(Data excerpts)
%%

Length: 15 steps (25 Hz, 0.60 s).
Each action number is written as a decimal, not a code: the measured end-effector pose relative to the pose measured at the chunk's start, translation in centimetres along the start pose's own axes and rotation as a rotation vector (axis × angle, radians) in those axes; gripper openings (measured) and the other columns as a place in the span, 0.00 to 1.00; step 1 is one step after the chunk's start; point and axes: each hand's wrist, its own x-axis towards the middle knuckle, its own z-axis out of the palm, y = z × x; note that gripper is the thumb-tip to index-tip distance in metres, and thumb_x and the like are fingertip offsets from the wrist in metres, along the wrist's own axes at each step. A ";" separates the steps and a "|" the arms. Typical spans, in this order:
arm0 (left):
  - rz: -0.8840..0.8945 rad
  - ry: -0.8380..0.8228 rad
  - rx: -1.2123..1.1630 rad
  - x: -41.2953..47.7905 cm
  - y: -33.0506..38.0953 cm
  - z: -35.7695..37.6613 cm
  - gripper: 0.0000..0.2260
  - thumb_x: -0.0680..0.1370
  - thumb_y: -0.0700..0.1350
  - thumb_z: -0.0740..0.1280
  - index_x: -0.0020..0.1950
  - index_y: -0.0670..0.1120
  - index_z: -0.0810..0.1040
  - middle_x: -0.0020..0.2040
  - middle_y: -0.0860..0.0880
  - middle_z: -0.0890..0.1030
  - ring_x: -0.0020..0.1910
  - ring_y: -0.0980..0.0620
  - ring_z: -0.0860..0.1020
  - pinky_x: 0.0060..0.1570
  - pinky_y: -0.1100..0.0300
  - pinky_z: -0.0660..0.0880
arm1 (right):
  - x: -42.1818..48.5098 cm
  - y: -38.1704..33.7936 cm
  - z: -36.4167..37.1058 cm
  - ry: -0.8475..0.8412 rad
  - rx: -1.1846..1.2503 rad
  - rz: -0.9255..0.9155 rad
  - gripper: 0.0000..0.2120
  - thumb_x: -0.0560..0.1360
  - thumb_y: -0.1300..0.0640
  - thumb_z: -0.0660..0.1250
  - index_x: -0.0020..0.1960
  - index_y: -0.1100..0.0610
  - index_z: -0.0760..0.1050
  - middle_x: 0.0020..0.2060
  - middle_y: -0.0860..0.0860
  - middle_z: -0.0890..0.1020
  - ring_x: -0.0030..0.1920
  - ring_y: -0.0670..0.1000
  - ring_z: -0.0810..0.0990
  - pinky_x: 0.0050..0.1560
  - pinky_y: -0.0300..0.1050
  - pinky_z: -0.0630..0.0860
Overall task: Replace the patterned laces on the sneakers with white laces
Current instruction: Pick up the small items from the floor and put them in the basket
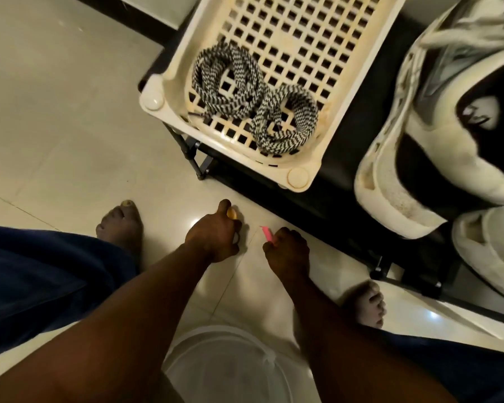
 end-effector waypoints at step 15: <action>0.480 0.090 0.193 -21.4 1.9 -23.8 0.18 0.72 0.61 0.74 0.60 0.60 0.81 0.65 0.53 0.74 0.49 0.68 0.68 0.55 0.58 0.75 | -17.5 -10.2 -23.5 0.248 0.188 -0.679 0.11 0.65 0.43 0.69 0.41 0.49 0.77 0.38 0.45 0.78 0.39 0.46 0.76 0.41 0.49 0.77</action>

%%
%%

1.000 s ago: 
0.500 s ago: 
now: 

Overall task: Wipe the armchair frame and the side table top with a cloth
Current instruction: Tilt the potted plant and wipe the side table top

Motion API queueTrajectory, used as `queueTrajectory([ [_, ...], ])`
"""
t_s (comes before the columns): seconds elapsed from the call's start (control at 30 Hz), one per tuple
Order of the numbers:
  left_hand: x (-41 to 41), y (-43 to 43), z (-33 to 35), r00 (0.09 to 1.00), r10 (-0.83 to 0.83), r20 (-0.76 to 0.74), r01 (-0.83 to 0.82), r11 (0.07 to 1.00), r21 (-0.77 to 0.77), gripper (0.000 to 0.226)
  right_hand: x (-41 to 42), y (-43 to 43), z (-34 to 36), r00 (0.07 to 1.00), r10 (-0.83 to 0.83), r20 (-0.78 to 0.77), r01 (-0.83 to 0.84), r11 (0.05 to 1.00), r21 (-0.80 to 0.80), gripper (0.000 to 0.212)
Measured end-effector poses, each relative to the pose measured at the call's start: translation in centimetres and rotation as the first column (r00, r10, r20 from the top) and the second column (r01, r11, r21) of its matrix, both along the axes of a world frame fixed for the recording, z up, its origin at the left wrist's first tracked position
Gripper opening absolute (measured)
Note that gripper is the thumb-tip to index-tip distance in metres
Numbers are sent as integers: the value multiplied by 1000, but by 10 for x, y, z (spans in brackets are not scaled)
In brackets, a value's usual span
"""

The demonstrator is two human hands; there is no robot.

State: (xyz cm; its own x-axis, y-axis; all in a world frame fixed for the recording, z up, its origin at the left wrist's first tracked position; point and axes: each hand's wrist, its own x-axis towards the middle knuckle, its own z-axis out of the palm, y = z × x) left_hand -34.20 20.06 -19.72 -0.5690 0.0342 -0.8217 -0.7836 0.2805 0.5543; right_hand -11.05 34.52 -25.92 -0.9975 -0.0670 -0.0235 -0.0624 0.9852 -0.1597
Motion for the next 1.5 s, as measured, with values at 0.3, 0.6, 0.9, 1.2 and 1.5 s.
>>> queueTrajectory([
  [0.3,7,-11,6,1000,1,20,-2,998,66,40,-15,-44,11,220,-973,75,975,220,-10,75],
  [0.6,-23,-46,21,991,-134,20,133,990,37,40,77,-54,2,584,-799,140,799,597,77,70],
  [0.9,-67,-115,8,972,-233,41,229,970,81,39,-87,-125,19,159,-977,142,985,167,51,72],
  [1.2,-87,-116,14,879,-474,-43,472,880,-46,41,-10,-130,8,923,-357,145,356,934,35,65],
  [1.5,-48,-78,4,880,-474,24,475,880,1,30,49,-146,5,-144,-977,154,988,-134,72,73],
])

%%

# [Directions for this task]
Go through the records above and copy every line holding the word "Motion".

# [Result]
Motion API queueTrajectory, used as `queueTrajectory([ [_, ...], ])`
Motion for the next 1.5 s, as measured, with values at 0.3, 0.6, 0.9, 1.2 and 1.5 s.

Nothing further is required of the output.